Branched Chain Ketoaciduria is a rare metabolic disorder that affects the breakdown of specific amino acids in the body. It is characterized by the impaired ability to metabolize branched-chain amino acids (BCAAs), which include leucine, isoleucine, and valine.
Individuals with this condition have a deficiency in the enzymes responsible for breaking down these amino acids, leading to a build-up of toxic by-products called ketoacids. The accumulation of ketoacids in the blood and urine is the hallmark of the disorder.
Symptoms of branched chain ketoaciduria can vary but often include poor feeding, vomiting, failure to thrive, developmental delay, and an unusual odor of the urine. If left untreated, the condition can lead to severe neurological problems such as intellectual disability and epilepsy.

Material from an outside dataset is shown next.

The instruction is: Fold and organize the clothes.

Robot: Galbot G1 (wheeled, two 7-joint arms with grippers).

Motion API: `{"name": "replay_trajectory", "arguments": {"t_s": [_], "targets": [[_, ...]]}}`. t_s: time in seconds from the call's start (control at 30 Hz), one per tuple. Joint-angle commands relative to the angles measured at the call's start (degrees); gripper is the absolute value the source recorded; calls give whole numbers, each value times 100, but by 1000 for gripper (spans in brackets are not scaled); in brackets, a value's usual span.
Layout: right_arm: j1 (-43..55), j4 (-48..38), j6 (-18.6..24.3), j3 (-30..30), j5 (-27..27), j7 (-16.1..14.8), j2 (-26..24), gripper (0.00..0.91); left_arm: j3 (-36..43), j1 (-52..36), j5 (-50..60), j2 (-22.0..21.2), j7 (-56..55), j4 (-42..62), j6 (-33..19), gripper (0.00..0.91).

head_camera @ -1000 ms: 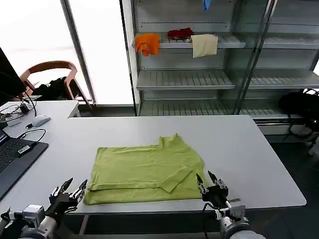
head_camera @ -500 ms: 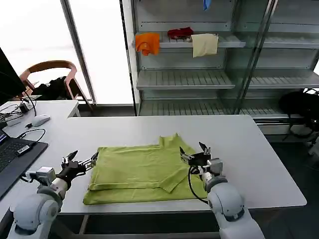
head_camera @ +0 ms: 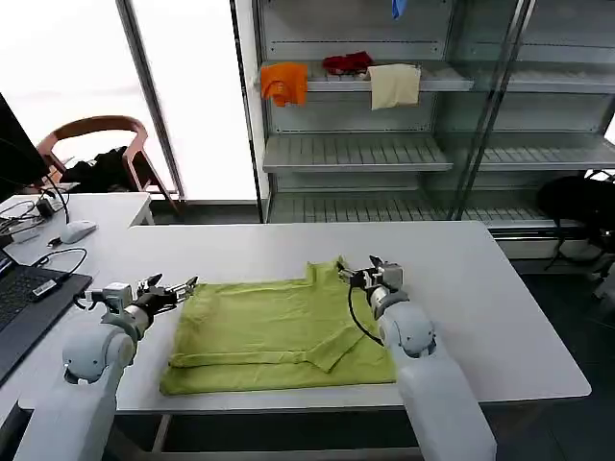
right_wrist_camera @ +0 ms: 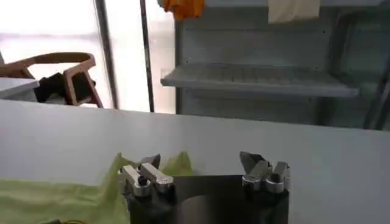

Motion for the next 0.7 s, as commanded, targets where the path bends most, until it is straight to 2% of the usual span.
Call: {"name": "replay_trajectory", "arguments": {"t_s": [0.03,0.37,0.7], "targets": [[569,-815,1,-76,59,16,233,907,227,-469,195,70,36,653,-5,907],[617,-1206,16,-35,-260,-122,506,907,188,-341,215,78,107,566,-7,907],[574,-1178,19,-43,-353,-153,528,907,192,102,-71,0,143,-111,-2,897]]}}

Diagnosis is made through blood and urine tests that measure the levels of amino acids and ketoacids. Early detection and proper management are crucial to prevent complications and improve outcomes. Treatment typically involves dietary restrictions to limit the intake of BCAAs, as well as supplementation with a special formula that provides essential nutrients while minimizing the intake of the affected amino acids.
Branched Chain Ketoaciduria is an inherited condition, usually caused by mutations in genes that produce the enzymes needed for BCAA metabolism. It is inherited in an autosomal recessive manner, meaning both copies of the gene must be affected for the disorder to manifest. Genetic counseling may be recommended for affected families.